The award presentation is set for 1 pm at the Saratoga Springs Convention Center. Carmina Wood Morris, a leader in local historic preservation efforts, served as the lead architect and interior designer on the Lafayette project and spearheaded the historic restoration of the building.
The AIANYS President's Citation is awarded to a project or individual that has made a significant contribution to the field of architecture and is chosen by the current president of the organization.
Buffalo native Kelly Hayes McAlonie, AIA, currently leads the state-wide organization and chose the Hotel @ Lafayette for this year's honor, in addition to architect Eric Goshow, AIA, for his contributions to the profession. Goshow will serve as president of the NYS AIA next year.
In choosing the Hotel Lafayette, Hayes-McAlonie cited the careful and loving restoration of the hotel's historic features, the restoration of the legacy of Louise Bethune, the country's first officially recognized female architect, and the positive impact the project had on the use and expansion of New York State historic tax credits as primary reasons to honor the project. The building is typically cited as Bethune's most important work.

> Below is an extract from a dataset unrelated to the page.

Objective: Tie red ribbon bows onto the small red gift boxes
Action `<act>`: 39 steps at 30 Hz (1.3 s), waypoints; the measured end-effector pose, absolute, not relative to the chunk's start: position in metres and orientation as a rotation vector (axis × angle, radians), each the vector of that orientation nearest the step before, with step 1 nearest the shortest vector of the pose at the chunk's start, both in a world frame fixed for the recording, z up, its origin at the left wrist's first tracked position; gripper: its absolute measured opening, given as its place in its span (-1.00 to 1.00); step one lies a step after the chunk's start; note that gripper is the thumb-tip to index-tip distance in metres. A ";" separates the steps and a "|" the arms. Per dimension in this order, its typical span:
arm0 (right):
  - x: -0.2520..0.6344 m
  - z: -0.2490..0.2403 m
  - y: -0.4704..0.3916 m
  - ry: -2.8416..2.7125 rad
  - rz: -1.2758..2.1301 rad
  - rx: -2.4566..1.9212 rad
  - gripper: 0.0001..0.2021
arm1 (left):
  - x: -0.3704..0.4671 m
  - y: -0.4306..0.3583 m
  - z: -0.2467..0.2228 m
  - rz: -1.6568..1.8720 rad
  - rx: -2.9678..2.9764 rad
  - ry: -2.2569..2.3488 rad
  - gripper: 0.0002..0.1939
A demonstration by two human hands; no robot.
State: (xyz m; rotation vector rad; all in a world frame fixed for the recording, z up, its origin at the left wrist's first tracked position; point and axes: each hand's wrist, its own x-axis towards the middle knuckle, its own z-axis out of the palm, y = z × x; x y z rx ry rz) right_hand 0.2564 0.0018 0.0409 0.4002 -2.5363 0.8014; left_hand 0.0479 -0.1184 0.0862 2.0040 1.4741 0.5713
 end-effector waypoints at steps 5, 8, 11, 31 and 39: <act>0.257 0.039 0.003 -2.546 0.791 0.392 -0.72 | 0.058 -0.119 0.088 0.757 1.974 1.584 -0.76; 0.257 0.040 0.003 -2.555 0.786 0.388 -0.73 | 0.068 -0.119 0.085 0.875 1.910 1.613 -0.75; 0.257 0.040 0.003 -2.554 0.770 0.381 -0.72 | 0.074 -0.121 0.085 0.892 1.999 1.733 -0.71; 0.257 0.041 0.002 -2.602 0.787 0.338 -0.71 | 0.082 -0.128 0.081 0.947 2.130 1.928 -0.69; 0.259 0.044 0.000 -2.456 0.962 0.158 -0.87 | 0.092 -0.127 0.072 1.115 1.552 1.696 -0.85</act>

The Lafayette is significant as one of the finest examples of a grand early-Twentieth Century hotel in the City of Buffalo and a remarkably intact example of the French Renaissance style of architecture. Nationally, the period of significance has been set from 1902, the beginning of Louis Bethune's involvement in the building's design, until 1929, when the last alteration to the building was completed in harmony to the original Bethune design. Locally, the building's period of significance begins in 1900, when the foundation was laid in preparation for the Pan American Exposition, until 1946, when the hotel underwent a series of interior updates during the World War II period.